## Required work
Look for the word "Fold" in the entries below, then copy every line that has it.

___ Working data

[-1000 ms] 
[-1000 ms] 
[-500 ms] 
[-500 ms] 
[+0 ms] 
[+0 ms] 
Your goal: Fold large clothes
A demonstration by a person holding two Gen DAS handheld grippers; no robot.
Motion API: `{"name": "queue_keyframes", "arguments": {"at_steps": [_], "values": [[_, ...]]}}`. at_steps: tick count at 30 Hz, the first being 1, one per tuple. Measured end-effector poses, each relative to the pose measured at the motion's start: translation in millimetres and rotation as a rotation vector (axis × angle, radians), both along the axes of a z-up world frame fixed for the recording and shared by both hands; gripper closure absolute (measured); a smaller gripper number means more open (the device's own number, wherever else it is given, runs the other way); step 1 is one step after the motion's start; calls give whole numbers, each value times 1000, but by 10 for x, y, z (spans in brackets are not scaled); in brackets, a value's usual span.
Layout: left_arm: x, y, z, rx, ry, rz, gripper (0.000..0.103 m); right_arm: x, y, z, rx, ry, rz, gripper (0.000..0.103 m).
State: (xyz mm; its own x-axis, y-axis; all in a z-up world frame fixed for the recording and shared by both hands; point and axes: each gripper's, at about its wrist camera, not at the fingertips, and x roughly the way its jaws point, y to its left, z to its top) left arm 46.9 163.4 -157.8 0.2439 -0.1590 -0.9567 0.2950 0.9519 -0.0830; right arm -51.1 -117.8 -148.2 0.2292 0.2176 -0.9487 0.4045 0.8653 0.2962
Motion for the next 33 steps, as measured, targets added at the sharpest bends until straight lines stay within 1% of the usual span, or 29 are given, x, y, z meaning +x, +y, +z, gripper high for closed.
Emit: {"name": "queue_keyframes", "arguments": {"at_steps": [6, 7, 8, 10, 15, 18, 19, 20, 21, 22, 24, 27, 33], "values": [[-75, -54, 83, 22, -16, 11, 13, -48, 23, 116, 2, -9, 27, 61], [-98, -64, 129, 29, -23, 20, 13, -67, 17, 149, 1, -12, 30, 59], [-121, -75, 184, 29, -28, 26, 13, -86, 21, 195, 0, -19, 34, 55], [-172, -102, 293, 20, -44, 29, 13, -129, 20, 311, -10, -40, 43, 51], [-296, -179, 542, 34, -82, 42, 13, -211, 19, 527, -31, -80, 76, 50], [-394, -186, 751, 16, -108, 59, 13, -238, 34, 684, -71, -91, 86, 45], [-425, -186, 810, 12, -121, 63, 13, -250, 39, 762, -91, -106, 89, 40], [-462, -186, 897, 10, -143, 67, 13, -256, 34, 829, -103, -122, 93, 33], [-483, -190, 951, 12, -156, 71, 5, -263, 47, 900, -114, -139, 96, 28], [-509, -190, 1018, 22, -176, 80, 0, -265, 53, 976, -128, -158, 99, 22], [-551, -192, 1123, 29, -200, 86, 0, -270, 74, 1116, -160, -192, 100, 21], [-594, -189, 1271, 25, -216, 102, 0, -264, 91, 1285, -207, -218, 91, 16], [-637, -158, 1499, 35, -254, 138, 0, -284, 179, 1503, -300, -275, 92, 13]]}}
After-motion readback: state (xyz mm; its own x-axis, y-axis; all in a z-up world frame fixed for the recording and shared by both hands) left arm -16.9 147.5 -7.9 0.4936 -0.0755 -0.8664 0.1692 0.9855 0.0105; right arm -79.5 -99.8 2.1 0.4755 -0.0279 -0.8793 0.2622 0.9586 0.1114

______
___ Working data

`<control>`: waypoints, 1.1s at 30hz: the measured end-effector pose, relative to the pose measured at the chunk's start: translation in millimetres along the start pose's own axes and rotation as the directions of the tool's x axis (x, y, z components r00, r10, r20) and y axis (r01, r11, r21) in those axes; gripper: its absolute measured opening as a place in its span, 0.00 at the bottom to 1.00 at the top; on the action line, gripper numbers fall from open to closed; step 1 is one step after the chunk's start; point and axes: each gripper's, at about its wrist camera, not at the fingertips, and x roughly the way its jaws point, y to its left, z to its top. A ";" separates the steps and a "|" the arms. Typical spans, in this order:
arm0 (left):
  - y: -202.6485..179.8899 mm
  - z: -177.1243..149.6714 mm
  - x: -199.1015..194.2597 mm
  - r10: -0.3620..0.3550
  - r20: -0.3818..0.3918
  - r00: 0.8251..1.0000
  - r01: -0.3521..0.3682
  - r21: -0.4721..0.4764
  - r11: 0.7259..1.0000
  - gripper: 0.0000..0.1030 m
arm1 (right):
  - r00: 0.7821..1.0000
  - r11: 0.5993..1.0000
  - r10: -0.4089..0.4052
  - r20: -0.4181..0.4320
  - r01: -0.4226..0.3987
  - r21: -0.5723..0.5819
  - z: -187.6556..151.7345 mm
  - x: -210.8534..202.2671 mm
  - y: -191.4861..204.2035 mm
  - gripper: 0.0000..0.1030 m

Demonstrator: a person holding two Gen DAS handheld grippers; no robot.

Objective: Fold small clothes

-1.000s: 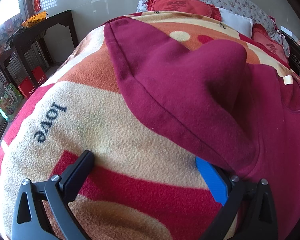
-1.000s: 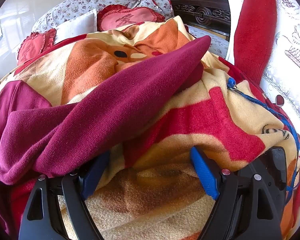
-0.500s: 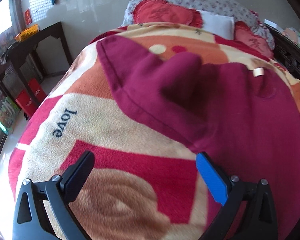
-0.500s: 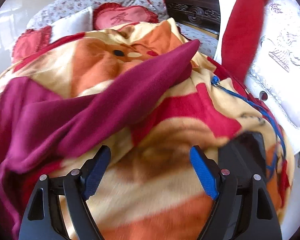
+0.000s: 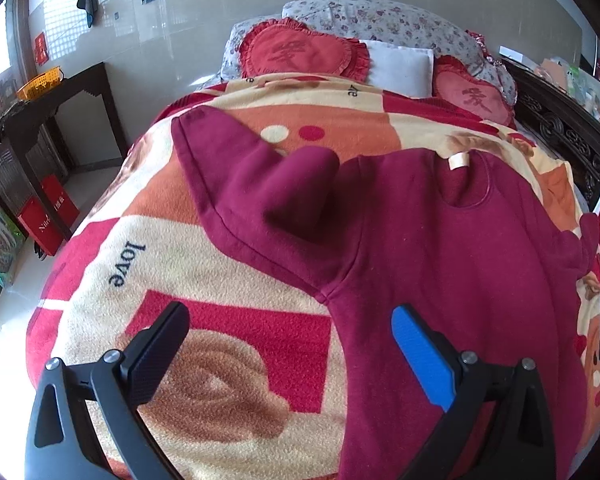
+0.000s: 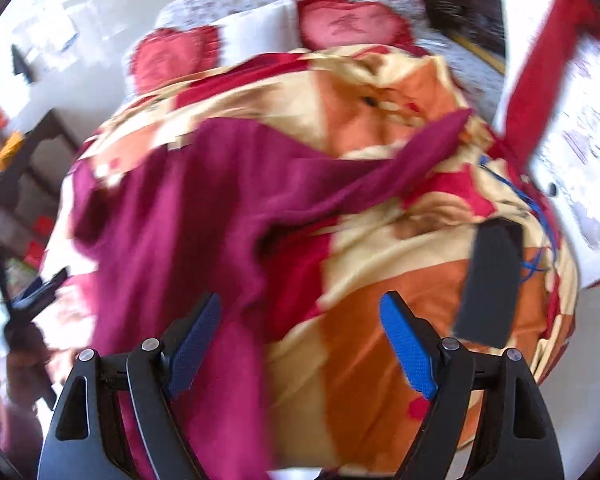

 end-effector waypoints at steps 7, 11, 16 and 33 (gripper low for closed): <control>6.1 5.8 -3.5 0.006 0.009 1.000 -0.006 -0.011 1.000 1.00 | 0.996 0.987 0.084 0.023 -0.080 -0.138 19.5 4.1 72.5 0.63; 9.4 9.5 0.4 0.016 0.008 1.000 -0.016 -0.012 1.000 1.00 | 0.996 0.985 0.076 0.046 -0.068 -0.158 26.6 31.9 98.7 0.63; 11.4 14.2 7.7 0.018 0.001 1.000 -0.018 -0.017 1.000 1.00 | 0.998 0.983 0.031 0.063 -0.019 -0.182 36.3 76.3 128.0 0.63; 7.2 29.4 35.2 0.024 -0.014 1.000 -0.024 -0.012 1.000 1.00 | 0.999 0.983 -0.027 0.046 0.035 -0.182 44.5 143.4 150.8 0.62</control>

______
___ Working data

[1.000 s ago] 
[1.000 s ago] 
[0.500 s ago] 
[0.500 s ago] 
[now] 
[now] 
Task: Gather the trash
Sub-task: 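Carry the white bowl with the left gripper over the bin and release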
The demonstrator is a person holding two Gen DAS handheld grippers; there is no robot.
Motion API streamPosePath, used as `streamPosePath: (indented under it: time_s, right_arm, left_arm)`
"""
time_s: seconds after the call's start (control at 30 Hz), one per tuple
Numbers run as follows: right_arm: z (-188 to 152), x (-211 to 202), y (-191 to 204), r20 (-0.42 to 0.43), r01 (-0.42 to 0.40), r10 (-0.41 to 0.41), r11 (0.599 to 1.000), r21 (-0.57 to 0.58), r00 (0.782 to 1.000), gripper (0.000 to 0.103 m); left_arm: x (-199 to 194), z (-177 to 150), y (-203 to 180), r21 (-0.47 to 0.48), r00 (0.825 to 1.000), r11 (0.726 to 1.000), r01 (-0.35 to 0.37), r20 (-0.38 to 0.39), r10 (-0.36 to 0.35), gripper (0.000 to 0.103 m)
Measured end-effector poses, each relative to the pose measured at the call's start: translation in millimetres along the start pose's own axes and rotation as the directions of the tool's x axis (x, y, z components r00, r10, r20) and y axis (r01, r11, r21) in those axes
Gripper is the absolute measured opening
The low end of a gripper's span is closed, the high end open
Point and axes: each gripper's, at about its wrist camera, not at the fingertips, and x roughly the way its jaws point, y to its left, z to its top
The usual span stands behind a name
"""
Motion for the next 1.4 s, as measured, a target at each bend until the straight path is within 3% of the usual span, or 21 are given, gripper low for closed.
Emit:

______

## Output for this exercise
Your goal: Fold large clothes
Objective: Fold small clothes

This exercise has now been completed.